Dr. Daniel Solomon was not just afraid of a flu season. With the coronavirus still circulating, he feared even a normal flu season.
“I was concerned with overloading our hospital capacity,” he says. “Our ICUs have been operating with a thin margin and I was concerned that if there was an additional flu outbreak, we simply wouldn’t have the resources to care for patients.”
Solomon is an infectious disease doctor at Brigham and Women’s Hospital, where he and his colleagues review flu numbers at weekly meetings.
“And we say, ‘Is there any flu activity?’ And we always hear, week after week, ‘No’ So it has been incredibly mild, “he says.” And there is this overwhelming feeling of astonishment and relief that we are not experiencing a simultaneous epidemic of flu and COVID. “
In the fall, public health experts in Boston and beyond feared the prospect of such a “twindemia”. Now, it is increasingly clear that – fortunately – this was the flu season that did not happen.
Federal flu maps use a traffic light color scheme – green when the flu is low, yellow when it is medium and red when it is high. Here in Massachusetts and across the country, the maps would normally show a lot of yellow and red in February. But this year they are pure green.
And it is not just the flu that is low. Dr. Eileen Costello, head of outpatient pediatrics at Boston Medical Center, says they are also other viruses.
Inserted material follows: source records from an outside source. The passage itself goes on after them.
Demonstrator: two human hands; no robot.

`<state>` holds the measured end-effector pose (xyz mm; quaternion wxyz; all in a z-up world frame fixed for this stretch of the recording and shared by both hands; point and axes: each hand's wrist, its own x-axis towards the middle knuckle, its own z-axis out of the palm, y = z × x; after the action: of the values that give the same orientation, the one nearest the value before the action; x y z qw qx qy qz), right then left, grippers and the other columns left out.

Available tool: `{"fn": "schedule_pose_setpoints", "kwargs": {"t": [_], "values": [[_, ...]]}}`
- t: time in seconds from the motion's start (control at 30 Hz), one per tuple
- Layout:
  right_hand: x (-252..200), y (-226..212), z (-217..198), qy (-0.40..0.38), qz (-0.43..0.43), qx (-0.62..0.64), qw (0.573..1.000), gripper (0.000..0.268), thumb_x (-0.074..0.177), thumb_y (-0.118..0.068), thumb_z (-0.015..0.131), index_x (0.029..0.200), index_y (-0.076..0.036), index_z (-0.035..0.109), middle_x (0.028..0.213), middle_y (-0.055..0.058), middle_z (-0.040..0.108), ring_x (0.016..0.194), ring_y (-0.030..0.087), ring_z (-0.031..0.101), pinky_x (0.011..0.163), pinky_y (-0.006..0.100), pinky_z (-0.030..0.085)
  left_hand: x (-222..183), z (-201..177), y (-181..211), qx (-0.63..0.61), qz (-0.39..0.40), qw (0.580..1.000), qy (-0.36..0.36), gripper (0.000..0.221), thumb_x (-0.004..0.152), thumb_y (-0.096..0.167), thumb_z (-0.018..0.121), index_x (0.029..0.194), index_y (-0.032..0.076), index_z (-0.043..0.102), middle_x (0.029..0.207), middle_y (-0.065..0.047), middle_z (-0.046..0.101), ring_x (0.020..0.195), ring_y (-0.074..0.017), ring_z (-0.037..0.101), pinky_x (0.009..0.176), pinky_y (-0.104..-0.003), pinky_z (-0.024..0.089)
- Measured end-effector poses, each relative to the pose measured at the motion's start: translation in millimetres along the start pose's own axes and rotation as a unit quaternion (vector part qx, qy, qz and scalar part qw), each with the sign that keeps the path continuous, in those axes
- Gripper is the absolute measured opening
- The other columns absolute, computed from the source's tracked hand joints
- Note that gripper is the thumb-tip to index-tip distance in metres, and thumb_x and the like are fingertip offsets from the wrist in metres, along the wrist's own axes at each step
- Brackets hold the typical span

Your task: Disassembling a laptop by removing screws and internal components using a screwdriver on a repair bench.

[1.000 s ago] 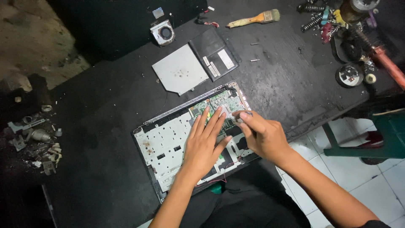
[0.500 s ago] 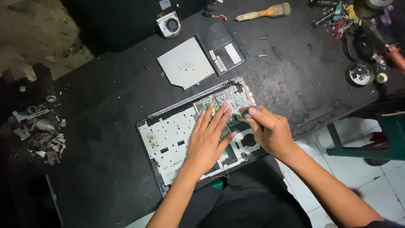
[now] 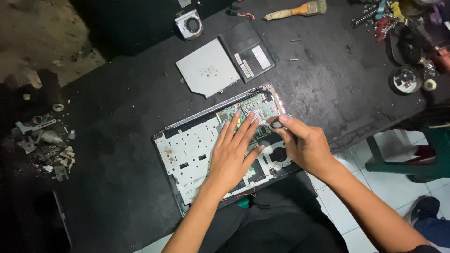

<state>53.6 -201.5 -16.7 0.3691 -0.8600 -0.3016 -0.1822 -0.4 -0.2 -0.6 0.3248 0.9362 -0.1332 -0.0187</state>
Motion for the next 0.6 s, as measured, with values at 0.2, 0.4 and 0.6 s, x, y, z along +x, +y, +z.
{"fn": "schedule_pose_setpoints", "kwargs": {"t": [0.2,0.4,0.6], "values": [[3,-2,2,0.003,0.003,0.0,1.0,0.057,0.089,0.001,0.077,0.134,-0.018,0.047,0.07,0.011,0.074,0.046,0.035,0.064,0.041,0.044,0.047,0,1,-1,-0.006,0.004,1.0,0.011,0.06,0.105,0.037,0.057,0.154,0.005,0.046,0.165,-0.014,0.037,0.157,-0.0377,0.022,0.128,-0.052,0.012],[-33,36,17,0.019,0.001,-0.008,1.0,0.062,0.089,-0.002,0.08,0.137,-0.018,0.044,0.064,0.009,0.067,0.046,0.035,0.061,0.044,0.044,0.049,0,3,-3,-0.001,0.008,1.0,0.019,0.059,0.104,0.036,0.059,0.154,0.006,0.047,0.166,-0.013,0.038,0.157,-0.0368,0.022,0.128,-0.051,0.013],[9,-15,-8,-0.014,0.0,0.029,0.999,0.054,0.091,0.003,0.072,0.134,-0.016,0.045,0.092,0.013,0.08,0.055,0.037,0.07,0.042,0.045,0.05,0,2,-1,0.005,0.005,1.0,0.013,0.06,0.104,0.039,0.057,0.153,0.006,0.047,0.166,-0.013,0.037,0.157,-0.0364,0.022,0.128,-0.051,0.013]]}}
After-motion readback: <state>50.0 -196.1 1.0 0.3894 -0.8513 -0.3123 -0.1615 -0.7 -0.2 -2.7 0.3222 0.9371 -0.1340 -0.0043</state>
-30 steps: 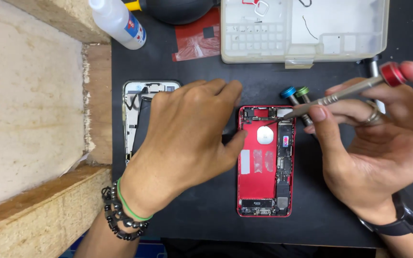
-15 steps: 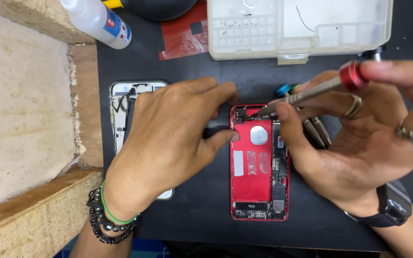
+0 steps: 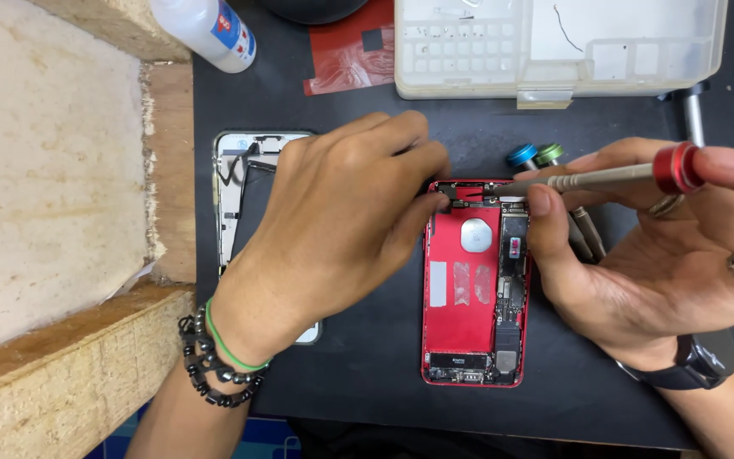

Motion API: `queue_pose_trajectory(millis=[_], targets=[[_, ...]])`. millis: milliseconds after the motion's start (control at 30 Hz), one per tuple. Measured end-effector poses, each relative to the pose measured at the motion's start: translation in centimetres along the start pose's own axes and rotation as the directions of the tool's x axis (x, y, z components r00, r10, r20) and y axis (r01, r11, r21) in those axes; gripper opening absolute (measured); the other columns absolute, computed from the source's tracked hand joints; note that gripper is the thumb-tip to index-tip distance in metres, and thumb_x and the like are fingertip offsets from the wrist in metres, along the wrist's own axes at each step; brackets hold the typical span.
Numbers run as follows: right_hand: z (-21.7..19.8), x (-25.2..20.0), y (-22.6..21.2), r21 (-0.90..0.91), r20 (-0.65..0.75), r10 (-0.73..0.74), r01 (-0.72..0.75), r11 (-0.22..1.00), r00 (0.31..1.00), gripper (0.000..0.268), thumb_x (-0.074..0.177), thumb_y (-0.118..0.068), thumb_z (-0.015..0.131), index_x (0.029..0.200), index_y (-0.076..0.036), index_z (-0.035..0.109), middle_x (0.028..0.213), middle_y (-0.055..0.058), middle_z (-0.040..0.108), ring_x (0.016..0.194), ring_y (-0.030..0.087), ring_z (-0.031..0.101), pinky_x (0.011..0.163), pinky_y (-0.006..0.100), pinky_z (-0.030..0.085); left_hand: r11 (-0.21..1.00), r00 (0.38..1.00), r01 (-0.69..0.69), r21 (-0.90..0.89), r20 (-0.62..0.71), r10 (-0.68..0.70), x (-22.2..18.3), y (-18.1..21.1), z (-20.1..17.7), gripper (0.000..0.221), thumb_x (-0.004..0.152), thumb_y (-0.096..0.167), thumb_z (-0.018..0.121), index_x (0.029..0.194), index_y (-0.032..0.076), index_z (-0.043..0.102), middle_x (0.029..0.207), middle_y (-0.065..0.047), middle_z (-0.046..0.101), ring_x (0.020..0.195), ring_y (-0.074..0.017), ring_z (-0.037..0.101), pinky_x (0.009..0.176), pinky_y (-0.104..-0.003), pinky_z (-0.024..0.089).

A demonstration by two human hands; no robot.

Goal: Dismantling a mobile phone using precision tools on a workbench.

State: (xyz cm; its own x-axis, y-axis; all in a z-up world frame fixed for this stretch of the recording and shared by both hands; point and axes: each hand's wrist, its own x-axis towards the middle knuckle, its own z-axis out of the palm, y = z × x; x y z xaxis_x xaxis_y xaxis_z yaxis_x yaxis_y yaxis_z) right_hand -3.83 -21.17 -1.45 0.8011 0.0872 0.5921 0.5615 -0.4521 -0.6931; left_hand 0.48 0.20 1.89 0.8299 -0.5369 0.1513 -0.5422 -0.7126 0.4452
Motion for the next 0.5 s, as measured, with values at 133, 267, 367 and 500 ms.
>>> queue_pose_trajectory(millis=[133,267,367,500], targets=[[0.2,-0.3,0.5,-0.005,0.004,-0.045,0.045,0.999,0.999,0.068,0.101,0.024,0.076,0.135,0.003,0.021,0.107,0.042,0.057,0.087,0.048,0.075,0.08,0.049,0.064,1.0,0.999,-0.015,0.021,-0.039,0.015,-0.4,-0.2,0.3,0.021,0.096,0.018,0.068,0.082,0.011,0.054,0.084,-0.003,0.054,0.075,-0.03,0.057,0.042,-0.051,0.034],[0.3,-0.3,0.5,-0.014,0.012,-0.07,0.07,0.997,0.997,0.069,0.1,0.025,0.077,0.134,0.004,0.021,0.101,0.042,0.058,0.082,0.047,0.072,0.078,0.05,0.062,0.998,0.995,-0.042,0.051,-0.093,0.047,-0.7,-0.4,0.4,0.025,0.093,0.014,0.072,0.077,0.01,0.054,0.082,-0.004,0.054,0.074,-0.0303,0.056,0.042,-0.048,0.032],[0.5,-0.2,0.3,-0.035,0.019,-0.086,0.086,0.996,0.996,0.067,0.099,0.028,0.076,0.13,0.008,0.019,0.099,0.044,0.057,0.082,0.047,0.071,0.076,0.051,0.062,0.998,0.991,-0.053,0.023,-0.12,0.055,-0.8,-0.7,0.9,0.025,0.086,0.012,0.075,0.074,0.009,0.053,0.081,-0.005,0.054,0.074,-0.0321,0.057,0.043,-0.05,0.032],[0.3,-0.5,0.4,-0.04,0.059,-0.082,0.084,0.996,0.995,0.066,0.104,0.027,0.07,0.139,0.007,0.018,0.099,0.046,0.057,0.084,0.049,0.071,0.08,0.051,0.062,0.992,0.964,-0.078,0.102,-0.245,0.101,-0.8,-0.9,2.0,0.021,0.082,0.004,0.069,0.07,0.011,0.053,0.079,-0.005,0.056,0.071,-0.0327,0.057,0.044,-0.049,0.037]])
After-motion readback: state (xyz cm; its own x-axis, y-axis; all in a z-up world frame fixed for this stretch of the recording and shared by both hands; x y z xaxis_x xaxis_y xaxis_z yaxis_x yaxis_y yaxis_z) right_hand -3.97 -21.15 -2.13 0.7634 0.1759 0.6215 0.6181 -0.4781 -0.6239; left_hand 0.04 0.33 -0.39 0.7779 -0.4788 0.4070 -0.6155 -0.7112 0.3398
“We have seen drastically reduced rates of flu this year and of the respiratory syncytial virus, which is a viral infection in babies and very young children that we see,” she says. “It’s the meat and potatoes from every pediatric clinic in America, and we are not seeing that this year.

Basically, “the flu season hasn’t started yet,” says Dr. Lynnette Brammer of the Center for Disease Control and Prevention.
She would know. She is the main influenza tracker in the country and says this is the mildest season since the current tracking system started in 2009.
“I hate dating, but this is my 30th flu season in the flu division. I think I can safely say that this is certainly the worst flu season I have ever seen,” she says.
Many factors seem to be at work. “The most obvious are the mitigation measures that are in place to try to slow the COVID pandemic: wear a mask, wash your hands, keep your distance,” says Brammer. “These things are probably having a big impact on the flu.”
In addition, a huge drop in travel, especially international travel, and more people getting flu shots.
Brammer says that much can be learned from this low flu season that could apply in more normal, non-pandemic times. Of course, nobody wants pandemic-type restrictions every winter. “But it may be worth considering that in the flu season, especially if it’s bad, you may want to consider wearing a mask, especially for people who are very vulnerable. There will be a lot to think about.”
And many calculations to be done.
“The problem, of course, is that there are tradeoffs,” says Daniel Solomon of Brigham and Women’s. “And the measures we have taken this year have just had unbelievable costs.”
They range from the toll that isolation has caused for many people, including the elderly and people living in long-term care facilities, to the loss of learning in schools.
Solomon expects great efforts to analyze which compensations make sense for a more normal year. He would like to see a different approach to the flu season – for example, wearing masks in crowded indoor environments, but not outdoors. He also expects flu vaccines to be required for school-age children, as they did last year in Massachusetts, although the measure generated some controversy.
The flu usually kills tens of thousands of Americans every year, including dozens of children. Dr. Jeb Teichman, from the non-profit Families Fighting Flu, says that in the last flu season, 188 children died, corresponding to the highest number that the CDC recorded.
This season is very different.
“It’s just incredible,” he says. “So far, until the fourth week, that is, until the end of January, a pediatric death.”
He says the record 192 million flu shots this season they were a good match for the flu strains that circulated.
“And my crystal ball, which is really confusing, is going to tell me that with the change in SARS-CoV-2 and the variants appearing, we will receive a flu shot every year and a COVID booster.”
The flu season runs until the beginning of spring, so experts say that while this may seem like a record low year, it is still too early to feel totally out of danger.